TASK OBJECTIVE » Take the lines below between the one holding "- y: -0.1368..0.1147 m" and the one holding "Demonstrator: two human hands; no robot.", inclusive, and copy them exactly. Add nothing.

Start of COLLECTED MATERIAL

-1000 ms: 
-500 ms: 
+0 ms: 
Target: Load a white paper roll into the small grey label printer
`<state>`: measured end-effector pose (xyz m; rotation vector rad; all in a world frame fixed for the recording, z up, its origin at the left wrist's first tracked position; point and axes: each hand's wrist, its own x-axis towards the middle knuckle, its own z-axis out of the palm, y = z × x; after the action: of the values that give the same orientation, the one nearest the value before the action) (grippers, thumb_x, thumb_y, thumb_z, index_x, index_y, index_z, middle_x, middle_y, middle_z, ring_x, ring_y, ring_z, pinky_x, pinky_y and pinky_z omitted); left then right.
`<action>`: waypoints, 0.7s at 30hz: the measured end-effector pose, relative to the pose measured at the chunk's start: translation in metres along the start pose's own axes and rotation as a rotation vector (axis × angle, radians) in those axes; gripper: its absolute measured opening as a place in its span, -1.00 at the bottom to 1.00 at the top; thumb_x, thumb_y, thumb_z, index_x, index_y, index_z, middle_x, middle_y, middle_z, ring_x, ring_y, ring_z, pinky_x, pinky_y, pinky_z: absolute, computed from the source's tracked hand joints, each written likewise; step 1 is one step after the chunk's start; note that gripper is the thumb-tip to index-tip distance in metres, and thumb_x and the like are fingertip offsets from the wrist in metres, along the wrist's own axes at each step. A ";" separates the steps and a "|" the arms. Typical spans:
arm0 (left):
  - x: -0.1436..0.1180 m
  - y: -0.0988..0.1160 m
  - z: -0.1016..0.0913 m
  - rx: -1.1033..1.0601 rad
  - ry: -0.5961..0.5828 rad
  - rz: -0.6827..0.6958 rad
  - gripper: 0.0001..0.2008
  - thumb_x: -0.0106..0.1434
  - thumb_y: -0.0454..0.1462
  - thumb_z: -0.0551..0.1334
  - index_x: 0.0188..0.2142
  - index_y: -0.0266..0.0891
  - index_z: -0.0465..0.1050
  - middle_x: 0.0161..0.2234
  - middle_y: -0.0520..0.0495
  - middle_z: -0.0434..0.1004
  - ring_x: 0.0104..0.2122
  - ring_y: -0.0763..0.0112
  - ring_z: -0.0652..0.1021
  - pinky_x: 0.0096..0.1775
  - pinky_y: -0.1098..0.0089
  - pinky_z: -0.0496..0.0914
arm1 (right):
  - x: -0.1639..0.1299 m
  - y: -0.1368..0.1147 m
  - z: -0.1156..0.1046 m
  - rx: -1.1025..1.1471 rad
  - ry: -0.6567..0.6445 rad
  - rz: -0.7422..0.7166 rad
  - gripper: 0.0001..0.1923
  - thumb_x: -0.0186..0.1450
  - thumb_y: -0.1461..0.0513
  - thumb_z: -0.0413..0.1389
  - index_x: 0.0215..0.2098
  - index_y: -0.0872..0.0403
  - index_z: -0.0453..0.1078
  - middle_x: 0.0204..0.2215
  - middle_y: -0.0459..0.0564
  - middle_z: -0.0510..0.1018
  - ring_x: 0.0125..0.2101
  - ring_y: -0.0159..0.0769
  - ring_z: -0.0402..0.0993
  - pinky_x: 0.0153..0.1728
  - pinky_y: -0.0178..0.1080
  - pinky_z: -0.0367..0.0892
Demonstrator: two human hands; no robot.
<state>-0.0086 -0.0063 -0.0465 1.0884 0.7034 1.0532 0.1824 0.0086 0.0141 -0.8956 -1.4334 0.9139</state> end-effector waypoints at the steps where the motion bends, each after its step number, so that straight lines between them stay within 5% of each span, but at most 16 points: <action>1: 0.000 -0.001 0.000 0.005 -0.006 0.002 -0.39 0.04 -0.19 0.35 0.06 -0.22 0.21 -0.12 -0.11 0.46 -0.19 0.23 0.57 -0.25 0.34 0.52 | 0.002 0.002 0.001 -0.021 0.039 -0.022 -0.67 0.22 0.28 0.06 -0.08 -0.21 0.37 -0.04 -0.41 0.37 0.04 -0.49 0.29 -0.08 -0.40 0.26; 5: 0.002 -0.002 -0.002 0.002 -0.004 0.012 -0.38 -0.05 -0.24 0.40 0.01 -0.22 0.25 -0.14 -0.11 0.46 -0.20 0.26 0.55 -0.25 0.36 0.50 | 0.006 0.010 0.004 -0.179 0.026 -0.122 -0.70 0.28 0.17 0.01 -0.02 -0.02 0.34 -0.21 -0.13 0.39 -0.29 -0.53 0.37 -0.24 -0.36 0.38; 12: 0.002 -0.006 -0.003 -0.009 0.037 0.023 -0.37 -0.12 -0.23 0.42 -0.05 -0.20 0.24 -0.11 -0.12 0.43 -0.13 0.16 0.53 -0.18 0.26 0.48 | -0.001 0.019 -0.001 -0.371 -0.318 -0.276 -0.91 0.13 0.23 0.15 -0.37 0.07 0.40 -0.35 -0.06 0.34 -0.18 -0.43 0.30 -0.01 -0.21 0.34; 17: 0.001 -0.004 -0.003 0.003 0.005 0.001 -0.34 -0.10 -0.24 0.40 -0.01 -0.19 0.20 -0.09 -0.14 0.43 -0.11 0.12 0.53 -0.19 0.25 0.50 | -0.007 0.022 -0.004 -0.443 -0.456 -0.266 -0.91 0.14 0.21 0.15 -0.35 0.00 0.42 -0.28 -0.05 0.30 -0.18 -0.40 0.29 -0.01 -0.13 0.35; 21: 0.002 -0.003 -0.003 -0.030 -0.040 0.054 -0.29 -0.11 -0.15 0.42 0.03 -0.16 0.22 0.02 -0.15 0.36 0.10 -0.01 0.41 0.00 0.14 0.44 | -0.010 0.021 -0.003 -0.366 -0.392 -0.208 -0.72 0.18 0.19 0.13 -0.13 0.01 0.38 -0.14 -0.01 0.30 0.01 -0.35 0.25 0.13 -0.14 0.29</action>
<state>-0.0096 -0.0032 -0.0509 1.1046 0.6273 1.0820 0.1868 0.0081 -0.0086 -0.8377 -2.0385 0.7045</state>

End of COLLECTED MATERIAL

RESULT FOR THIS EXERCISE »
  - y: -0.1368..0.1147 m
  - z: -0.1156..0.1046 m
  - rx: -1.1025..1.1471 rad
  - ry: -0.6567..0.6445 rad
  - rz: -0.7422..0.7166 rad
  - gripper: 0.0001..0.1923
  - thumb_x: -0.0186..0.1450
  - thumb_y: -0.1461..0.0513
  - thumb_z: -0.0413..0.1389
  - index_x: 0.0215..0.2098
  - index_y: -0.0872..0.0403
  - index_z: -0.0453..0.1078
  - middle_x: 0.0204..0.2215
  - middle_y: -0.0459..0.0564
  - middle_z: -0.0510..0.1018
  - ring_x: 0.0125..0.2101
  - ring_y: -0.0159..0.0769
  - ring_z: -0.0402..0.0993
  - pinky_x: 0.0153..0.1728
  - pinky_y: -0.0178..0.1080
  - pinky_z: -0.0367..0.0892
Demonstrator: two human hands; no robot.

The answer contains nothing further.